- Work order: Starting with the line that contains "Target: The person", copy every line through the end of the data below, exactly and with nothing added.

- Data segment:
= = =
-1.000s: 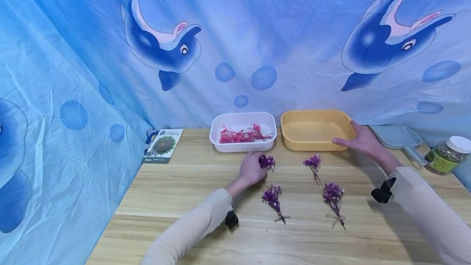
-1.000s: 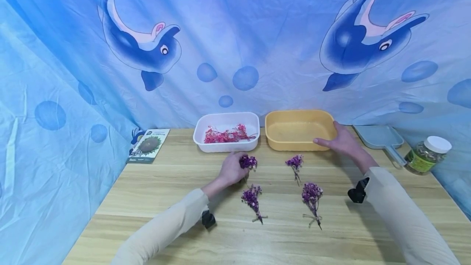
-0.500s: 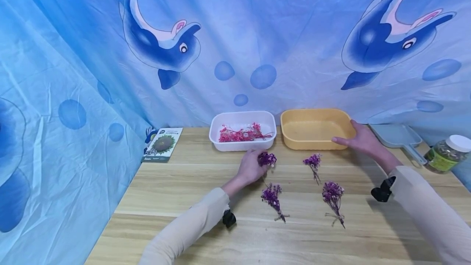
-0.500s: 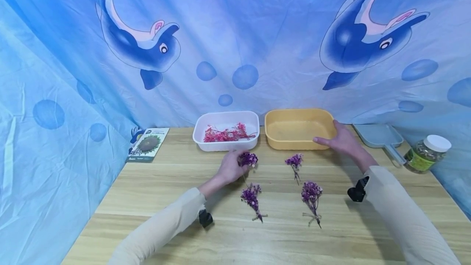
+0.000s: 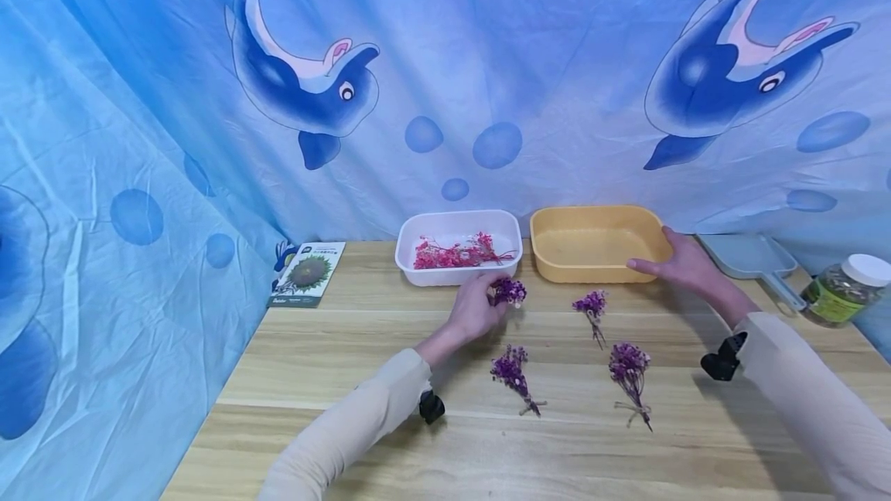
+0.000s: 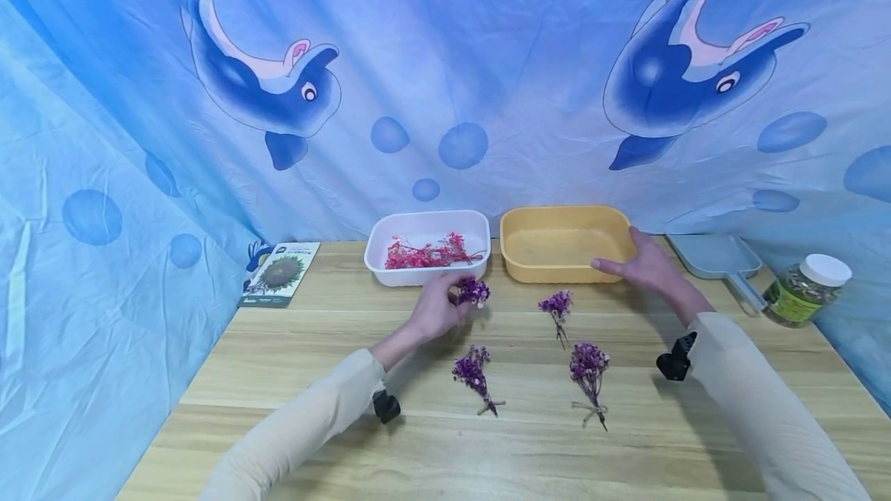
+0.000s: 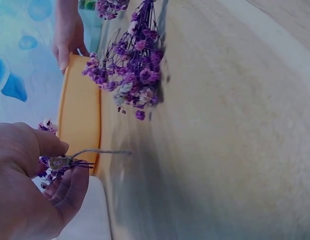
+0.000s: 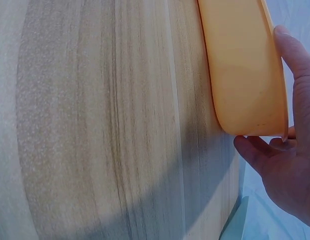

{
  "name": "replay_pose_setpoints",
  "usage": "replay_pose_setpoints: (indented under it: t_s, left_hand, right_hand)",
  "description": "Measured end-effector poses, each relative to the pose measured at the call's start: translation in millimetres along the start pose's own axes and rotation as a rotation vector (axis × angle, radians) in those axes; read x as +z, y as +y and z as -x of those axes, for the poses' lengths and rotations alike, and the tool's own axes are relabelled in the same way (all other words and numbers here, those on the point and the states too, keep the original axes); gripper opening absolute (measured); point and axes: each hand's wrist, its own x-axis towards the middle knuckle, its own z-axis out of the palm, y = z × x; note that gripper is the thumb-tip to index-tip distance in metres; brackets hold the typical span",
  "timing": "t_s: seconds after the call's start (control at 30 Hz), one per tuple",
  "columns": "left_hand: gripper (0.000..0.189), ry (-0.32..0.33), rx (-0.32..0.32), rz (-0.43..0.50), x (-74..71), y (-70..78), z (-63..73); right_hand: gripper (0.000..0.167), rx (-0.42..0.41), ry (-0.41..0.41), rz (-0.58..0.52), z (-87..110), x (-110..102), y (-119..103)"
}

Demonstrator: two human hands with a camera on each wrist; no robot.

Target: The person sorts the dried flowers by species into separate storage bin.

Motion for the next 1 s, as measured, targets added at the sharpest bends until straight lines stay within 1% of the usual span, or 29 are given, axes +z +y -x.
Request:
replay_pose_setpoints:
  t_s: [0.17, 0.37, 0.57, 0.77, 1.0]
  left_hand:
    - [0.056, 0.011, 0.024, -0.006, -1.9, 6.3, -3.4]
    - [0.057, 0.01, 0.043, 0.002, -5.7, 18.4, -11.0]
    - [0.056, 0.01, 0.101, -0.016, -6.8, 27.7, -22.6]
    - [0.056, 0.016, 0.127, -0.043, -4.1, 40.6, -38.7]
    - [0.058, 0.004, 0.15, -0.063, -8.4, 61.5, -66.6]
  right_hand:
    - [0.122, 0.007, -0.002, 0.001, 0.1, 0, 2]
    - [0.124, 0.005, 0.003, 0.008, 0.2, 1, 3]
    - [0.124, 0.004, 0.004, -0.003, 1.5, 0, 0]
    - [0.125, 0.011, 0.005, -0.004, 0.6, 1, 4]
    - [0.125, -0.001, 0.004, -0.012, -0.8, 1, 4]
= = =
- The completed task:
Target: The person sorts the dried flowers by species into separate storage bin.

Motion for the next 1 s, as measured, targets added at the sharpest bends until straight lines stay within 1% of the usual span, or 29 are given, axes +z +y -x.
Request:
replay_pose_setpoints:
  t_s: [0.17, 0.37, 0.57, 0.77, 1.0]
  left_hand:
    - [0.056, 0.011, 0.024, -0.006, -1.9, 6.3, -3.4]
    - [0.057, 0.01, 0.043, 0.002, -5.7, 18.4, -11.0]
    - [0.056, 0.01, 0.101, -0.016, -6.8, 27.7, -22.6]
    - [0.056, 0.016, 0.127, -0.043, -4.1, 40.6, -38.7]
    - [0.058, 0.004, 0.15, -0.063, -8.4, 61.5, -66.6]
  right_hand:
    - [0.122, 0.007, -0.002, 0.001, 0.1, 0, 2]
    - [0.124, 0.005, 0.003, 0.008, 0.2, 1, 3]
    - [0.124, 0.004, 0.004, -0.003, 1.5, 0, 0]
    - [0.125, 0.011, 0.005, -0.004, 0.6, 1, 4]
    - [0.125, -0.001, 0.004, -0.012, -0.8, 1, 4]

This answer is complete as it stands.